> [ABOUT THIS EXERCISE] Sort through the material below and copy each line with "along".

> [DATA EXCERPT]

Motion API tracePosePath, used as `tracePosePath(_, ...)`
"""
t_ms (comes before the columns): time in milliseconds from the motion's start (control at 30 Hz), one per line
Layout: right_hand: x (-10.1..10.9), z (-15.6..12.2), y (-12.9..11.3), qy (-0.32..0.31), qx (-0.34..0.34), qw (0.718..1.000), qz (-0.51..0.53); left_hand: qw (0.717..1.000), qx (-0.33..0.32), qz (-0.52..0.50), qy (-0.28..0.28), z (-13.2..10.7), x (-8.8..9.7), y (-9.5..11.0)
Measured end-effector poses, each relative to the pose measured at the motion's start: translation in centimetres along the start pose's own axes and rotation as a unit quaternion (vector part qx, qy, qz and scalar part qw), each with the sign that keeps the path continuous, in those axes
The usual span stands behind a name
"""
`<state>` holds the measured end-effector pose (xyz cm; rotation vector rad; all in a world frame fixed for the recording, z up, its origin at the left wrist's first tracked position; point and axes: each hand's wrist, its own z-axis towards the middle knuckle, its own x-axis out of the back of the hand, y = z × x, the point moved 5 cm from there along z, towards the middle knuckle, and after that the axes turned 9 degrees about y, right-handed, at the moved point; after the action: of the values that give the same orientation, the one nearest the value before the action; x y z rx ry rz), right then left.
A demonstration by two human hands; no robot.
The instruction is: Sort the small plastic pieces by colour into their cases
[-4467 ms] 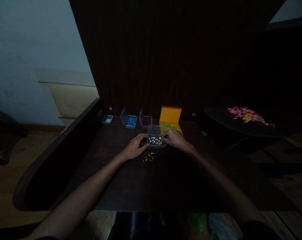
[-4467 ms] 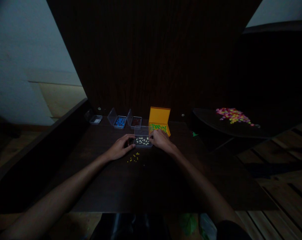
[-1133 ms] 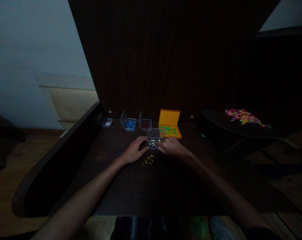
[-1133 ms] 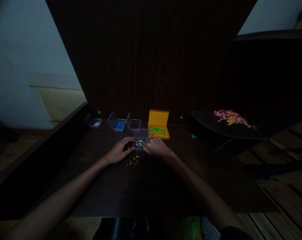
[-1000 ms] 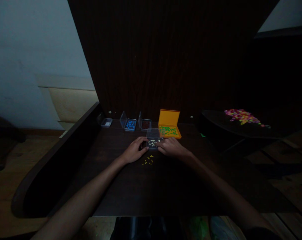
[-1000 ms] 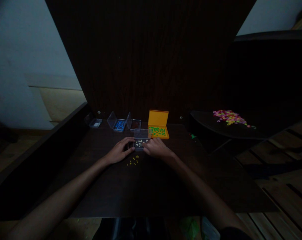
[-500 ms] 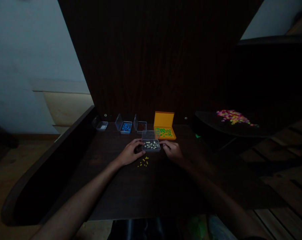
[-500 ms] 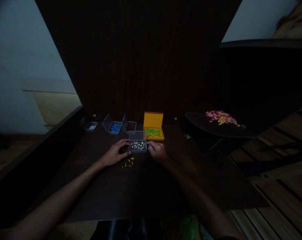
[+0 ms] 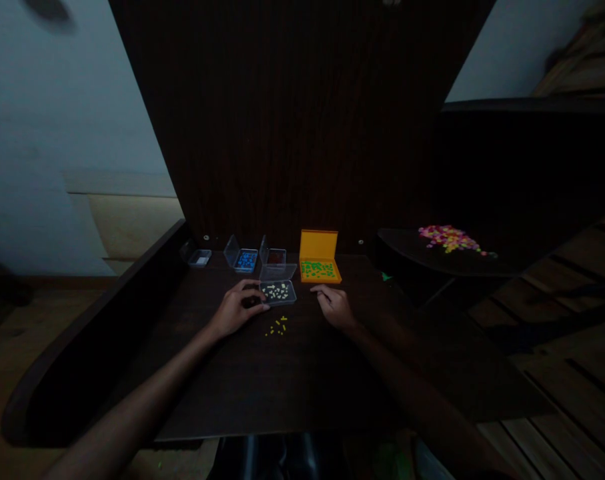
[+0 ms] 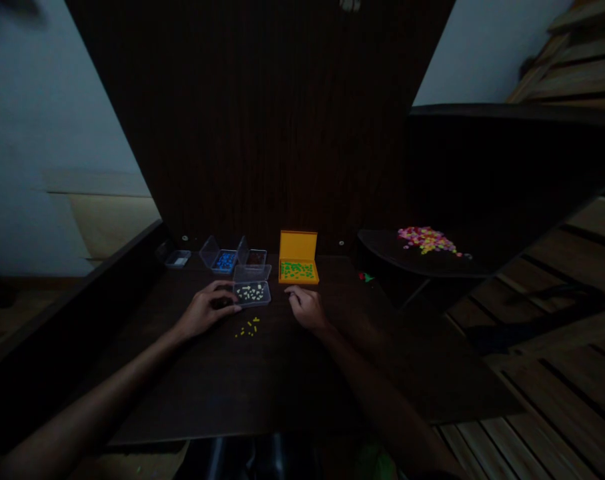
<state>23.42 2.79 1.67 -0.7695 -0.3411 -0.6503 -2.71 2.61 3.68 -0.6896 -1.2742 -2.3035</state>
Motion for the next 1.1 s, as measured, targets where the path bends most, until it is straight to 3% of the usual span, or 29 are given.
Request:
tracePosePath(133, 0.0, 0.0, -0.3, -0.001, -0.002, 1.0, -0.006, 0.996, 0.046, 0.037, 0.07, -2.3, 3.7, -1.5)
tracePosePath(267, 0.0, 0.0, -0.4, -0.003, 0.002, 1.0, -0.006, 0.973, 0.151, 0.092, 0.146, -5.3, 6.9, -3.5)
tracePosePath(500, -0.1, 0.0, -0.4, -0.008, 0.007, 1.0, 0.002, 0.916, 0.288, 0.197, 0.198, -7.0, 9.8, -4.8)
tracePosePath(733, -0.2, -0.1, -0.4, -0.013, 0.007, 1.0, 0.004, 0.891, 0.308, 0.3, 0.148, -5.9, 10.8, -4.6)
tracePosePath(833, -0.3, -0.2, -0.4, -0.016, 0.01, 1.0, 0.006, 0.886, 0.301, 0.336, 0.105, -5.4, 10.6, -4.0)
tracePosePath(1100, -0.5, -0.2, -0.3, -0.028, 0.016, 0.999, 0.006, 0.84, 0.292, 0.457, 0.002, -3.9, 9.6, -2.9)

> [OUTPUT OF THE TASK]
Measured end-effector poses, each relative to the pose measured at the motion's start: translation in centimetres along the start pose's own axes and rotation as a unit quaternion (vector part qx, qy, qz and scalar part qw), each with the sign that keeps the path continuous, in those axes
`<state>` holds the measured end-effector pose (xyz cm; rotation vector rad; all in a world frame fixed for the recording, z up, its origin at the left wrist's first tracked position; point and axes: each hand's wrist, its own z-axis towards the middle knuckle, its own x-axis out of the back of the hand, y = z × x, the point moved 5 cm from there along z, towards the middle knuckle, and after that the axes turned 9 degrees about y, right-handed, at the moved point; after the action: of the values that give the same orientation, the one nearest the value before the action; x y z rx ry rz), right then left.

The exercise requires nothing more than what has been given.